Today I’ve been pondering what it is that my child self wants.  Making room for the desires of that girl, and trying to give her space for play and trust.  This afternoon, she has called out for dress up. Boots, in particular.

And although it feels incredibly vulnerable to share, here’s a little post-holiday gift for you.  I wrote this poem in 2005 about the pair of Fluevogs I bought that eventually changed my life. When I wrote the poem, I didn’t know all that would happen, but you’ll notice that somewhere I had a strong inkling, or at least some forshadowing.

As it turns out, I’ve ridden those boots home to a sexuality that continuously expands and furthers my expression of my deep, animal nature.

Back in 2005, my then-partner told me I looked like a prostitute (he didn’t mean in a good way) the very first time I wore the boots.  I was heartbroken.  But something raw and powerful inside insisted I wear them anyway. Ultimately, that moment informed my decision to leave my marriage and reclaim myself.  I felt a distinctive “fuck you” to those threatened by my sexuality.  I continue to feel that way.

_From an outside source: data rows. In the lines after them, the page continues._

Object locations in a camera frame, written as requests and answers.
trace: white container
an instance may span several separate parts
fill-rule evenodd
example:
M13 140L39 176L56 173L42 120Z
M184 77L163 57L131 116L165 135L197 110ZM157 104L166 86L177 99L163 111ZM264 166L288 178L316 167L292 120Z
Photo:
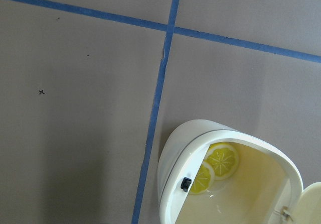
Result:
M237 171L204 194L188 195L182 181L194 180L208 147L219 142L238 151ZM303 190L298 169L284 153L216 122L177 127L162 151L157 180L161 224L321 223L321 182Z

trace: blue tape line
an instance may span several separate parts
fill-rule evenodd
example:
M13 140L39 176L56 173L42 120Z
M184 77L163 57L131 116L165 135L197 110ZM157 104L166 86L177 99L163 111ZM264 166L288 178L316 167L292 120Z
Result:
M150 159L150 155L151 155L151 148L152 148L152 143L154 140L154 134L155 134L155 129L156 129L159 104L161 102L166 66L167 66L167 62L169 59L179 1L180 0L172 0L172 6L171 6L169 21L168 21L168 27L167 27L166 37L165 37L165 41L164 41L164 57L163 57L161 64L159 66L157 84L156 84L155 95L154 95L154 102L153 102L153 106L152 106L152 110L151 110L148 133L147 133L145 156L144 156L144 160L143 160L141 170L140 170L135 206L134 206L132 220L131 220L132 224L137 224L138 219L139 219L139 214L140 214L140 209L141 209L141 204L142 204L142 199L143 199L143 193L144 193L145 184L146 184L149 159Z
M175 27L174 33L179 35L189 36L189 37L205 39L213 42L220 42L220 43L225 43L229 45L254 49L262 52L269 52L277 55L321 63L321 56L312 55L304 52L292 51L292 50L279 48L279 47L273 47L273 46L264 45L260 43L249 42L249 41L239 40L235 38L228 38L228 37L210 34L206 32L198 32L195 30L185 29L181 27Z
M63 4L63 3L51 2L47 0L11 0L11 1L27 3L34 6L46 7L46 8L51 8L55 10L71 12L71 13L76 13L80 15L85 15L85 16L90 16L90 17L95 17L95 18L100 18L100 19L105 19L105 20L110 20L115 22L121 22L121 23L130 24L130 25L160 30L160 31L166 31L167 29L167 25L162 23L151 22L151 21L146 21L138 18L126 17L122 15L97 11L97 10L84 8L84 7L72 6L72 5Z

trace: lemon slice
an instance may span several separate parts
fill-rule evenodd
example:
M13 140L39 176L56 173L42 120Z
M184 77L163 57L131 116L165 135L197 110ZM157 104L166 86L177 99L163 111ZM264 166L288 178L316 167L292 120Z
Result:
M230 177L239 164L238 153L228 142L210 145L204 159L213 167L215 180Z
M197 195L205 192L214 182L215 172L211 165L203 161L192 184L189 194Z

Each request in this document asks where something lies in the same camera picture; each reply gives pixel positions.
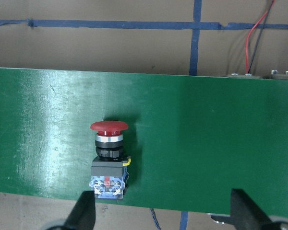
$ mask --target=green surface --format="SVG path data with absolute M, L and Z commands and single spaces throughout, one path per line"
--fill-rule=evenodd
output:
M 122 205 L 228 213 L 232 188 L 288 217 L 288 81 L 0 69 L 0 192 L 76 200 L 93 122 L 129 124 Z

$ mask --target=blue tape strip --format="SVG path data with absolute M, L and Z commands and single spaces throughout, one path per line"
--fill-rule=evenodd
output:
M 190 52 L 190 67 L 189 75 L 197 75 L 197 64 L 198 64 L 198 42 L 200 38 L 200 29 L 202 15 L 202 0 L 194 0 L 193 7 L 193 25 L 197 25 L 198 28 L 193 28 L 192 39 L 191 39 L 191 52 Z
M 188 212 L 181 212 L 179 230 L 187 230 L 188 225 Z
M 75 20 L 0 20 L 0 26 L 8 24 L 27 23 L 32 27 L 72 27 L 101 29 L 155 29 L 155 30 L 246 30 L 251 29 L 251 23 L 220 23 L 207 22 L 125 22 L 125 21 L 75 21 Z M 266 24 L 265 29 L 288 29 L 287 24 Z

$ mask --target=beige floor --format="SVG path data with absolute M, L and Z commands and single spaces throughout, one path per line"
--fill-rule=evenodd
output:
M 75 201 L 0 193 L 0 230 L 41 230 L 62 221 Z M 178 230 L 180 212 L 156 209 L 162 230 Z M 94 230 L 156 230 L 150 211 L 142 207 L 96 203 Z M 188 230 L 233 230 L 207 214 L 189 213 Z

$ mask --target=red wire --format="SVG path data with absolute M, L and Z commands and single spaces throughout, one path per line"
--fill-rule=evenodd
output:
M 249 39 L 250 39 L 250 36 L 253 33 L 253 31 L 256 29 L 256 27 L 259 25 L 259 23 L 261 23 L 261 21 L 267 16 L 267 14 L 268 14 L 268 10 L 263 14 L 263 16 L 258 20 L 258 22 L 256 22 L 256 24 L 252 27 L 252 29 L 248 33 L 248 36 L 246 37 L 245 50 L 244 50 L 246 73 L 248 73 L 248 71 L 249 71 Z

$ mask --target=metal ring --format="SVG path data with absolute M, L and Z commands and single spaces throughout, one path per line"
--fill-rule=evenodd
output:
M 118 142 L 118 141 L 123 140 L 123 134 L 119 136 L 115 136 L 115 137 L 106 137 L 106 136 L 96 135 L 95 140 L 99 142 L 103 142 L 103 143 Z

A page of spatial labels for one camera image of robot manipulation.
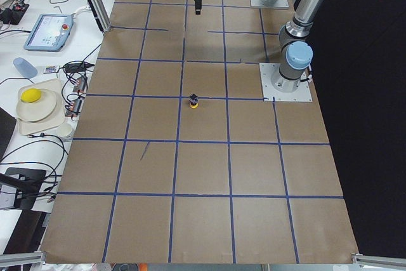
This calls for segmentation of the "small remote control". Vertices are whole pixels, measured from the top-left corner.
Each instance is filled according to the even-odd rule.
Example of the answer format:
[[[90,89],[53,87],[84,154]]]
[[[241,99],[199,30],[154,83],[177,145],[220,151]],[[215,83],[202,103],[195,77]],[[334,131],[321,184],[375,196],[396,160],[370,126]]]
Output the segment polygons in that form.
[[[45,66],[43,69],[44,74],[56,74],[60,70],[59,65],[49,65]]]

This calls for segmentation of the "light blue plastic cup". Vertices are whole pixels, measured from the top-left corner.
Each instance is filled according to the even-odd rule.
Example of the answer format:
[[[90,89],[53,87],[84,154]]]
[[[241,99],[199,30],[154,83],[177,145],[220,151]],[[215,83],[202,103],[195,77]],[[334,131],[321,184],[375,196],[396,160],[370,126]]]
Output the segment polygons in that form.
[[[24,78],[31,79],[37,75],[37,69],[22,57],[15,58],[13,65]]]

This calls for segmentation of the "yellow lemon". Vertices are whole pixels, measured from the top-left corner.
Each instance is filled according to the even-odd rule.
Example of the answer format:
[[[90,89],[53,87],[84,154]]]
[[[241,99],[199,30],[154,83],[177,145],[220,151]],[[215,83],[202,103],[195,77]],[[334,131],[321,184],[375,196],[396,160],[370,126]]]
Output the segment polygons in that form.
[[[40,100],[42,97],[41,90],[37,88],[26,89],[20,97],[20,100],[24,103],[34,103]]]

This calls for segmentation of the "black power strip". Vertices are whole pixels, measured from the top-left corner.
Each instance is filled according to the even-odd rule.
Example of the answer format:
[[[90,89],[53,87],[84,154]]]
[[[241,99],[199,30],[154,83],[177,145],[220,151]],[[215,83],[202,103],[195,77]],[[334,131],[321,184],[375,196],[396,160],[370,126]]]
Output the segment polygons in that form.
[[[12,8],[1,10],[0,19],[4,24],[18,25],[29,8],[29,4],[16,3]]]

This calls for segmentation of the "beige round plate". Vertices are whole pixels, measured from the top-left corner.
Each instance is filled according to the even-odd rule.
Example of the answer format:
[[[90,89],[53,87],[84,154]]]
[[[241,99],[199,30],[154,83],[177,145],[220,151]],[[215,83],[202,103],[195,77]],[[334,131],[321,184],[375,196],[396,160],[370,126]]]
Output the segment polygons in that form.
[[[57,99],[54,91],[41,90],[42,97],[34,103],[24,103],[21,100],[17,103],[16,114],[19,119],[28,122],[35,122],[44,119],[56,107]]]

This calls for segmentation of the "beige rectangular tray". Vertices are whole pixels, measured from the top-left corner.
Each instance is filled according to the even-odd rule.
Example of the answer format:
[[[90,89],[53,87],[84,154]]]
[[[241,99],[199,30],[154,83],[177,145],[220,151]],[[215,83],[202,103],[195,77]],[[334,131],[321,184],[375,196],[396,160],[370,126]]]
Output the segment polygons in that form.
[[[32,103],[23,102],[21,95],[32,88],[41,91],[40,99]],[[62,82],[58,79],[31,84],[18,90],[16,118],[21,135],[38,133],[64,123],[65,111],[61,90]]]

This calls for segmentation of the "white paper cup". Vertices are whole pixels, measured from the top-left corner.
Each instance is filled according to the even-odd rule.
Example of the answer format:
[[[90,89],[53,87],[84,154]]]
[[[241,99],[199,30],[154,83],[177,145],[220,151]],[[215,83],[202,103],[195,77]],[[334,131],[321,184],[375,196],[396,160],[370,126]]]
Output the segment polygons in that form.
[[[56,129],[56,135],[63,141],[70,141],[74,135],[75,129],[69,123],[63,123]]]

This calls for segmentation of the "blue teach pendant near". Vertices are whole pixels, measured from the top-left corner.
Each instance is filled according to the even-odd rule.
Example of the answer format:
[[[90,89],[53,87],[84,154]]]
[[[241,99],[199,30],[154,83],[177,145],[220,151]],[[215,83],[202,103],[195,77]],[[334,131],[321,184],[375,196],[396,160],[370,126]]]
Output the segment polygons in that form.
[[[60,51],[73,26],[73,15],[41,14],[23,48],[27,51]]]

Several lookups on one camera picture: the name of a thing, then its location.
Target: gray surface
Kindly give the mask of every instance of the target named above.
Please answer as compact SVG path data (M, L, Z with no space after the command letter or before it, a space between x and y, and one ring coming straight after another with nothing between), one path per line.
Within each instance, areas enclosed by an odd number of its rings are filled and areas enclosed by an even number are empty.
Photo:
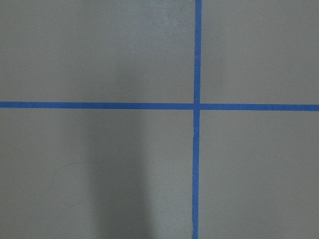
M193 0L1 1L0 30L0 101L192 102Z
M203 1L203 103L319 104L318 0Z
M0 238L191 238L191 111L1 109L0 130Z
M317 238L318 120L202 112L199 239Z

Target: gray tile
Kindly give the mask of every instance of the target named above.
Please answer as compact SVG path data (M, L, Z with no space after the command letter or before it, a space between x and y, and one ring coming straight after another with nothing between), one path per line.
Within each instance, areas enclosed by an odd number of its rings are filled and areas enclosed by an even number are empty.
M0 131L0 238L191 238L191 111L1 109Z
M192 102L194 1L0 3L0 101Z
M305 112L202 112L199 238L316 238L318 120Z
M319 104L319 1L203 1L202 102Z

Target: blue line
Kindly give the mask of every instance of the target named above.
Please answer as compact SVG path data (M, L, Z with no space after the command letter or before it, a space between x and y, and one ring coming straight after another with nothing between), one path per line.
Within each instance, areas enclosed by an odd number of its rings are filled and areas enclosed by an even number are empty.
M198 239L199 193L199 132L200 132L200 64L201 64L201 0L195 1L195 49L194 49L194 136L192 179L192 239Z
M205 111L319 111L319 105L200 104Z
M0 108L41 109L124 109L124 110L192 110L193 104L179 103L87 103L87 102L0 102Z

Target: vertical blue line
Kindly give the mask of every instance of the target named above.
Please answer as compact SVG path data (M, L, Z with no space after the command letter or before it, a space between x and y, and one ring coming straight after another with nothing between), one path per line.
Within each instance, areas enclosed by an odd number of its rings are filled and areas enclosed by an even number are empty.
M199 131L200 131L200 60L201 60L201 0L195 0L195 49L194 49L194 136L192 178L192 239L198 239L199 193Z

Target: horizontal blue line
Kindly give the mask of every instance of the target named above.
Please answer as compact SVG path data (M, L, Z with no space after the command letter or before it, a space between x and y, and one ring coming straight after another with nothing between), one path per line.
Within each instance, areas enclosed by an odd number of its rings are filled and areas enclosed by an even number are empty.
M41 109L124 109L124 110L192 110L182 103L97 103L97 102L0 102L0 108Z
M0 102L0 108L193 110L204 111L319 111L319 105L191 104L191 103L98 103L98 102Z

In the post-capitalist-frenzy of the holidays, may my humble offering remind you that we can always travel home again, and sometimes the ticket is even for sale.

Buying the Boots on Haight Street, 2005

These boots are San Francisco.

As the striding, heel-crushing totems work their black magic,

supple black leather, long lines, heels curving up like city streets,

I tell my companion I am not ready to ride these.

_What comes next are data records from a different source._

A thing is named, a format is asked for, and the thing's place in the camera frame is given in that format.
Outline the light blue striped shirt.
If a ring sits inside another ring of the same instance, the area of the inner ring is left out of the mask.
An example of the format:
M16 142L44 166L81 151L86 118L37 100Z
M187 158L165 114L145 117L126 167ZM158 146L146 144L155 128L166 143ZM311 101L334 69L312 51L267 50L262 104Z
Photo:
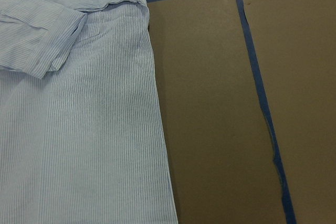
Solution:
M146 0L1 0L1 223L177 223Z

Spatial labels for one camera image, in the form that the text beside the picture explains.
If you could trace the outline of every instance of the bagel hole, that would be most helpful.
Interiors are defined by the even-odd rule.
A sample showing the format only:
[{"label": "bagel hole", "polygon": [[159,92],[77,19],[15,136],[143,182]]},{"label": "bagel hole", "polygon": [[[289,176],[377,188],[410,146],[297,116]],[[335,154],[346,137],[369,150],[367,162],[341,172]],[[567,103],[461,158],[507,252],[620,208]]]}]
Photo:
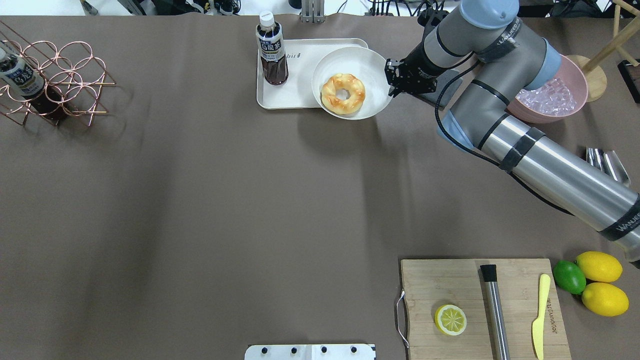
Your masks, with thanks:
[{"label": "bagel hole", "polygon": [[335,92],[335,96],[340,100],[346,100],[351,97],[351,94],[346,89],[340,89]]}]

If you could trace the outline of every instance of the blue joint cap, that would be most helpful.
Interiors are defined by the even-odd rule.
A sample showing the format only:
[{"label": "blue joint cap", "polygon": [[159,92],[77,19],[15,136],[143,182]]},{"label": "blue joint cap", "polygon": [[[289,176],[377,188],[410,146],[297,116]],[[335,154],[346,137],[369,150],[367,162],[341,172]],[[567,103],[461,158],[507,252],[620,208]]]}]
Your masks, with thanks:
[{"label": "blue joint cap", "polygon": [[560,64],[562,64],[562,56],[559,52],[557,52],[551,45],[547,39],[543,38],[545,43],[547,44],[547,53],[545,54],[545,61],[542,62],[542,66],[540,67],[540,71],[538,71],[538,75],[531,81],[527,86],[524,87],[524,90],[535,90],[537,88],[541,88],[547,81],[551,80],[555,74],[557,74],[560,69]]},{"label": "blue joint cap", "polygon": [[[444,129],[449,133],[449,135],[451,135],[451,137],[456,139],[459,143],[461,143],[468,149],[474,148],[474,144],[471,142],[471,140],[469,140],[467,134],[465,134],[465,132],[462,130],[462,127],[460,127],[460,124],[456,120],[456,117],[453,116],[451,110],[447,111],[447,114],[441,120],[441,123]],[[442,136],[444,140],[447,140],[451,145],[458,148],[458,146],[454,142],[452,142],[448,137],[444,135],[444,133],[442,133],[442,130],[440,130],[439,127],[438,135]]]},{"label": "blue joint cap", "polygon": [[471,25],[499,29],[511,23],[520,9],[519,0],[462,0],[460,13]]}]

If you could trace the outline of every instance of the cutting board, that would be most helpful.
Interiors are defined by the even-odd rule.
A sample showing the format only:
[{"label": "cutting board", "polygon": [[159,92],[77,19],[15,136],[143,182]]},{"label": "cutting board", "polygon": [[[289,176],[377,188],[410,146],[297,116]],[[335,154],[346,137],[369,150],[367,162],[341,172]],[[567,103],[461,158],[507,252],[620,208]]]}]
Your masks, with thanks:
[{"label": "cutting board", "polygon": [[[509,353],[536,359],[531,323],[538,315],[538,280],[551,273],[548,259],[404,259],[401,261],[410,360],[496,359],[480,265],[496,264]],[[435,311],[454,304],[465,312],[467,328],[458,336],[440,332]],[[545,360],[571,359],[553,280],[544,330]]]}]

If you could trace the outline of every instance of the yellow knife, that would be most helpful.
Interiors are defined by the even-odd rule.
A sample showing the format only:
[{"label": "yellow knife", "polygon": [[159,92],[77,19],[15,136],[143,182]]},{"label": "yellow knife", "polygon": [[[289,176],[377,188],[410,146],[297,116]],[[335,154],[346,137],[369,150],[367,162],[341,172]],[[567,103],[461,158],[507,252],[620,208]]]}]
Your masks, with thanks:
[{"label": "yellow knife", "polygon": [[545,358],[543,352],[542,339],[545,329],[545,310],[547,307],[547,299],[549,297],[549,286],[551,278],[547,274],[540,275],[540,287],[538,288],[538,317],[531,324],[531,336],[533,337],[533,347],[536,350],[538,359]]}]

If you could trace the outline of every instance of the citrus fruit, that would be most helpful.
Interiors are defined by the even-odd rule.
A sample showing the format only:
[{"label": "citrus fruit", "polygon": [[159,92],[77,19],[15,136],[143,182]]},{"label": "citrus fruit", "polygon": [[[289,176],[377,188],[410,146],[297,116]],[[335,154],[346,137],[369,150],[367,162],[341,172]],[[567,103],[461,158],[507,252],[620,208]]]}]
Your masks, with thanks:
[{"label": "citrus fruit", "polygon": [[620,278],[622,265],[618,259],[599,251],[587,251],[575,258],[575,263],[587,279],[613,282]]},{"label": "citrus fruit", "polygon": [[436,327],[447,335],[460,335],[467,328],[465,312],[458,306],[447,304],[436,310]]},{"label": "citrus fruit", "polygon": [[554,266],[553,274],[556,284],[572,294],[582,293],[584,287],[587,286],[587,279],[585,279],[582,270],[578,265],[569,261],[558,261],[558,264]]},{"label": "citrus fruit", "polygon": [[602,316],[618,316],[629,308],[627,294],[606,282],[592,282],[582,292],[587,309]]}]

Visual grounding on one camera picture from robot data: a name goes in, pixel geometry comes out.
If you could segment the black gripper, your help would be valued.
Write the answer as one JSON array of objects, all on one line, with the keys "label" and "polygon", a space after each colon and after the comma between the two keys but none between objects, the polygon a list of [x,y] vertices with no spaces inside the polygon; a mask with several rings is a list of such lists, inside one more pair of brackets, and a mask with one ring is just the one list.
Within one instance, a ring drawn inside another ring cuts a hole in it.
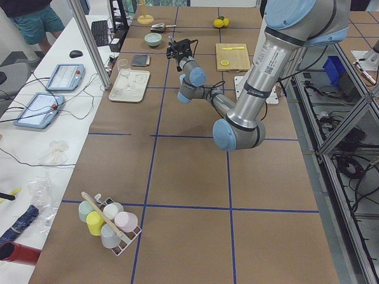
[{"label": "black gripper", "polygon": [[191,50],[191,44],[192,43],[195,43],[196,40],[190,40],[188,38],[186,39],[183,39],[183,40],[180,40],[180,41],[176,41],[177,44],[178,44],[178,50],[179,50],[179,59],[180,61],[184,58],[184,57],[192,57],[193,56],[193,52]]}]

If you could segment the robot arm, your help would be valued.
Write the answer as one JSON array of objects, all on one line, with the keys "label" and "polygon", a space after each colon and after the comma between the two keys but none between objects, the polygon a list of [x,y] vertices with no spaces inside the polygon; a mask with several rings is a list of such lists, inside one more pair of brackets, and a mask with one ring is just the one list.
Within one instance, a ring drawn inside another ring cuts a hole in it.
[{"label": "robot arm", "polygon": [[302,47],[327,46],[348,33],[350,1],[267,1],[261,31],[265,42],[250,69],[236,102],[215,86],[193,58],[192,41],[171,39],[166,51],[183,72],[178,99],[205,99],[221,115],[213,125],[213,139],[224,151],[251,149],[265,138],[259,112],[278,82],[293,52]]}]

As the striding, heel-crushing totems work their black magic,

my fingers trace these routes.

I tell my companion I am not ready to ride these

She says I will not wear these boots until I wear these boots.

My fingers trace these routes

like streetcars of desire.

She says I will not wear these boots until I wear these boots,

and there is longing, coveting, desiring.

Like streetcars of desire

carrying a bad-ass passenger,

There is longing, coveting, desiring

to be the woman who owns these boots.

Carrying a bad-ass passenger

Up, up, up, up

Oh, to be the woman who owns these boots,

pouring my legs into the casings, making me taller, badder, readier.

Up, up, up, up,

supple black leather, long lines, heels curving up like city streets,

and pouring my legs into the casings, I am taller, badder, readier.

These boots are San Francisco.

The Day I bought my Fluevogs (looking a little apprehensive.)
The Day I bought my Fluevogs (looking a little apprehensive.)